[[ Records for processing, beginning ]]
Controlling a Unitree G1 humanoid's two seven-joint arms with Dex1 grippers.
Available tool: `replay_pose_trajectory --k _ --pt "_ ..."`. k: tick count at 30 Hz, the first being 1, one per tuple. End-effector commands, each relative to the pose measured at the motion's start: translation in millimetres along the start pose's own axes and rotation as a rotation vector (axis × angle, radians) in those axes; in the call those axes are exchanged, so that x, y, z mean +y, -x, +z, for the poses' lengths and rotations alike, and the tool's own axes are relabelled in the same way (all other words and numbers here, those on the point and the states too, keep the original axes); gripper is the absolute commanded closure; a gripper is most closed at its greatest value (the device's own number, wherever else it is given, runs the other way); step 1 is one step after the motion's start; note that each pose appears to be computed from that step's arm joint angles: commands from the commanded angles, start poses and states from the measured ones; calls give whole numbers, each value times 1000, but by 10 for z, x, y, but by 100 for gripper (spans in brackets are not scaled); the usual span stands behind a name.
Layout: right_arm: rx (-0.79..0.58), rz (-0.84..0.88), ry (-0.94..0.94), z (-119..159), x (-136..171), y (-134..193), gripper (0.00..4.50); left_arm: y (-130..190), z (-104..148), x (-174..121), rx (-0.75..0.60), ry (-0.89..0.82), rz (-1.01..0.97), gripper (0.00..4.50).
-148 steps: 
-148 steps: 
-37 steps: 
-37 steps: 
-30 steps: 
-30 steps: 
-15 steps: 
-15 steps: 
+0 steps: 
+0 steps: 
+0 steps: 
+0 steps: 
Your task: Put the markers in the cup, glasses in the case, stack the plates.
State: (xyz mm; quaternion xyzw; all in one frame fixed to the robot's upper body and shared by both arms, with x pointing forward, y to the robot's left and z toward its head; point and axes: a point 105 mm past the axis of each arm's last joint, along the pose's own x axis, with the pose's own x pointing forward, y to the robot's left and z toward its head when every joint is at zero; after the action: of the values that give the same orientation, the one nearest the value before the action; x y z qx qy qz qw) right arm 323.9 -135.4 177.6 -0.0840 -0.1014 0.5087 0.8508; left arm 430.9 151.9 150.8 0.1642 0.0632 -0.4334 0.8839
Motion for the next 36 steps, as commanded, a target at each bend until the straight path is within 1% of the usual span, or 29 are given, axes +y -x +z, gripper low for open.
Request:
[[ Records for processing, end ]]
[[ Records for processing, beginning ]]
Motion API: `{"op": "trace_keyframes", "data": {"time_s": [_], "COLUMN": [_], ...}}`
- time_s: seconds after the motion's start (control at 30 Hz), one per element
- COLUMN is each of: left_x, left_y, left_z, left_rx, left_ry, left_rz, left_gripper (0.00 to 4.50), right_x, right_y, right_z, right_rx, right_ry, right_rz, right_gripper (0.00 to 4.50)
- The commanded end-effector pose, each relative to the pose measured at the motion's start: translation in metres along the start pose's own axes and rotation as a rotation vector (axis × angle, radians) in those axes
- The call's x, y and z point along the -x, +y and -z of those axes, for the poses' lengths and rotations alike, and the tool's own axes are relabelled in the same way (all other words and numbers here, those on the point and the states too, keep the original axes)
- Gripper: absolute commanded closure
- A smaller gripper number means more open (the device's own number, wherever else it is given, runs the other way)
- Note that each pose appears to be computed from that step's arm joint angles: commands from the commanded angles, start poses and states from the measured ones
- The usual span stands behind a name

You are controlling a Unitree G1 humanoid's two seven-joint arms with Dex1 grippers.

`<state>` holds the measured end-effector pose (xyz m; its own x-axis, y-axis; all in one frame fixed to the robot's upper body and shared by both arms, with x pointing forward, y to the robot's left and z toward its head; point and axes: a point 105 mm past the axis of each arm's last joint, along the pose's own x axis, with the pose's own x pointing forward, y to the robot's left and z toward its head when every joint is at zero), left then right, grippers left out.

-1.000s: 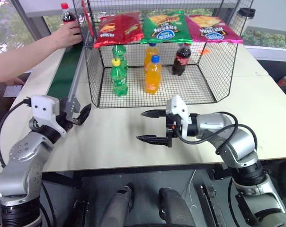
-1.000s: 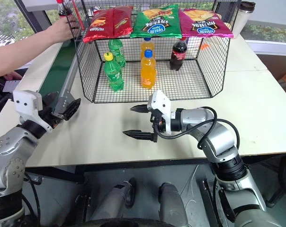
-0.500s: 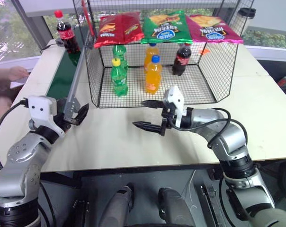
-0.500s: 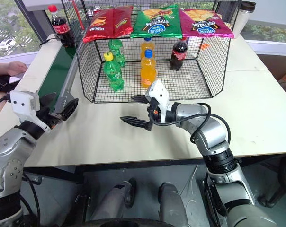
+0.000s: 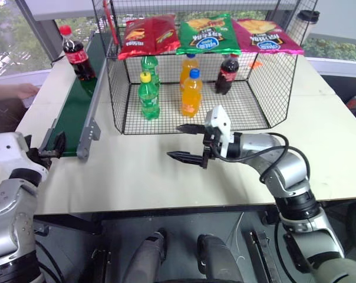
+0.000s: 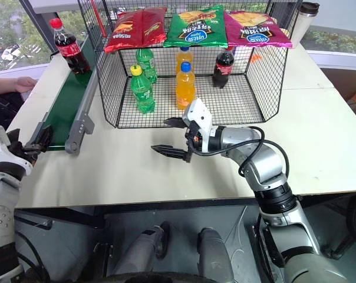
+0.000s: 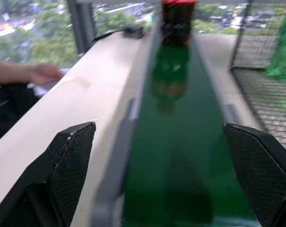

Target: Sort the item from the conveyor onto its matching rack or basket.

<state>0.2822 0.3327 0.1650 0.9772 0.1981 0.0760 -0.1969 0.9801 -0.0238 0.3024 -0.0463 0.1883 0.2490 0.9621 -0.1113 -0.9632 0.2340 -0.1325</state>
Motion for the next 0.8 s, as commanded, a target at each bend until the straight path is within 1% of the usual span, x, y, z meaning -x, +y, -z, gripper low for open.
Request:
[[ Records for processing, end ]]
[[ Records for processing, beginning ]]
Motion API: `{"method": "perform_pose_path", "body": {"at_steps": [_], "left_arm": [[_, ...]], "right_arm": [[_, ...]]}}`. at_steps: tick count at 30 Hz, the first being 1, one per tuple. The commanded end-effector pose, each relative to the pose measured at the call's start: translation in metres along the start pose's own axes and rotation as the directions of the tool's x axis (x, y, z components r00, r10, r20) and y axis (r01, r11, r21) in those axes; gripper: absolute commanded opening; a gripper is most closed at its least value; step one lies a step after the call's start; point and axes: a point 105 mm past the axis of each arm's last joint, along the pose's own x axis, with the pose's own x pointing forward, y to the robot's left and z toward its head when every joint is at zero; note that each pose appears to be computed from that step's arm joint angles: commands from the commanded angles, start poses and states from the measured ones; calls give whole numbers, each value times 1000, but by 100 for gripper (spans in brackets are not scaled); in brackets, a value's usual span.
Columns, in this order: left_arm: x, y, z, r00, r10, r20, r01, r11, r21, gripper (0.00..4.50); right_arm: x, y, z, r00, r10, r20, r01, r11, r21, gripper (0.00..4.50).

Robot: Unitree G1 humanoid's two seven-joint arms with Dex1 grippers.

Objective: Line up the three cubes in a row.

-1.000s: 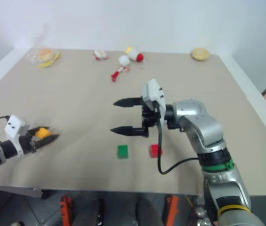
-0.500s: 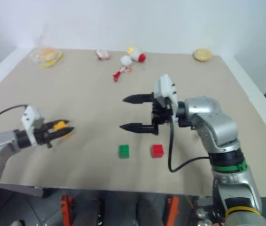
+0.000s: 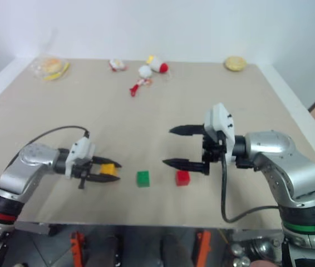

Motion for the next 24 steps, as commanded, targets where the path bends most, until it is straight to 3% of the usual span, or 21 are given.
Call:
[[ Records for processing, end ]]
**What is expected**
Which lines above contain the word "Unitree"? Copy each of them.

**Response to the exercise**
Controlling a Unitree G1 humanoid's two seven-joint arms with Dex1 grippers.
You are controlling a Unitree G1 humanoid's two seven-joint arms with Dex1 grippers.
Robot: Unitree G1 humanoid's two seven-joint arms with Dex1 grippers.

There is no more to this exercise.